This Is Frustrating!
so i'm new to this whole bloggind thing, but I'm sitting here stewing over this whole pre op diet. my surgery date is set for July 23rd and i have been on my diet for 3 days now. i understand that the diet is to help shrink the liver, give you a taste of what's to come, and so on and so forth....but COME ON ALREADY! 25 years of being obese and do you really think i can give up food for 2 weeks......grrrrr!

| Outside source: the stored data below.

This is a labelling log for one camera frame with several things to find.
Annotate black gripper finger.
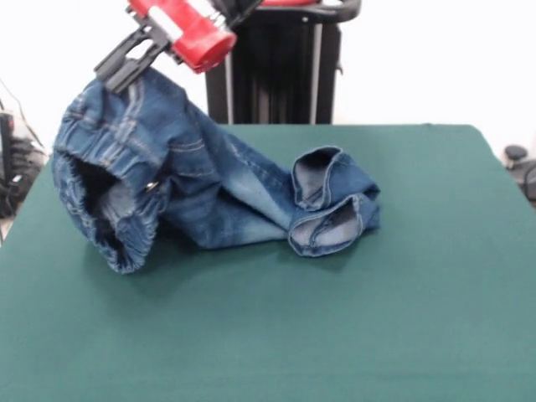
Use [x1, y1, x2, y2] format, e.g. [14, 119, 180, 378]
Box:
[93, 23, 159, 84]
[105, 40, 168, 95]

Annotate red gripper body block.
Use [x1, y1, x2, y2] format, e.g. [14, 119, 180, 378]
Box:
[126, 0, 238, 76]

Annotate blue denim jeans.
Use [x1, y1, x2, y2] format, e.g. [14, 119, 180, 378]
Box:
[50, 68, 383, 276]

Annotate black electronics box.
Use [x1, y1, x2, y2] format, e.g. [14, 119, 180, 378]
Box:
[0, 111, 16, 182]

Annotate dark green table cloth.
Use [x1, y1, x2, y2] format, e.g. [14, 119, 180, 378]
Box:
[0, 122, 536, 402]

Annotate black office chair base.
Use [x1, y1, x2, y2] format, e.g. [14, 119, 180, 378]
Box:
[503, 144, 536, 198]

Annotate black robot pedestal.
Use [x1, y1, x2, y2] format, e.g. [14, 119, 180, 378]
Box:
[204, 0, 362, 126]

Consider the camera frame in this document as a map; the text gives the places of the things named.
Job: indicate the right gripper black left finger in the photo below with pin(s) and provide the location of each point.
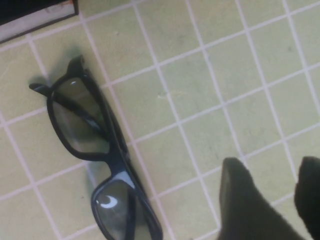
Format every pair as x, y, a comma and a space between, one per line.
245, 212

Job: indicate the black printed glasses case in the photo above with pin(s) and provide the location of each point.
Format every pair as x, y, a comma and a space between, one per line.
30, 22

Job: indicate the black framed glasses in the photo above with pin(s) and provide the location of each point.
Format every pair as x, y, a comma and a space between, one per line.
117, 165

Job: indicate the green white checkered tablecloth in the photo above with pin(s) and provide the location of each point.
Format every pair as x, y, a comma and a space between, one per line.
200, 100

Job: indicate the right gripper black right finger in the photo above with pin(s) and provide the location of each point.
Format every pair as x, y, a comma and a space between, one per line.
310, 190

I want this so bad(surgery), but am completely frustrated at this point. food is definitely a mental issue for me. it's my best friend and i really think i need a behavioralist..... I am an extrememly self aware person, and i realize i am an emotional eater, but man this pre op diet is way harder than what i thought it would be. my diet is as follows: 2 sugar free instant bkfsts, 2 1/2 servings of skim milk, 3/4 c steamed veggies, and 3 medium pieces of fruit. that is all i can have in any given day...... i have failed quite a few times, but i at least tried to keep it mostly protein and very small portions when i did.
one issue i am having is my job, i am the boss, so i am working 3rd shift(due to being short staffed) while trying to sleep during the day and take care of 3 kids(needless to say i don't sleep!) then i'm moody and grouchy and OF COURSE i want food! so by the time midnight rolls around, idk if i'm supposed to be starting a new day or logging what i just ate as supper...... ugh! and to top it off i had to make 3 dozen cookies tonite for our residents lunches...and wouldn't ya know it, i ate a cookie.....this is HARD! and i'm not a quitter, but this sucks!!
i have completely quit smoking, i quit drinking pop, exercise doesn't even seem daunting, but i cannot get rid of the control food has over me! please tell me i'm not alone in this!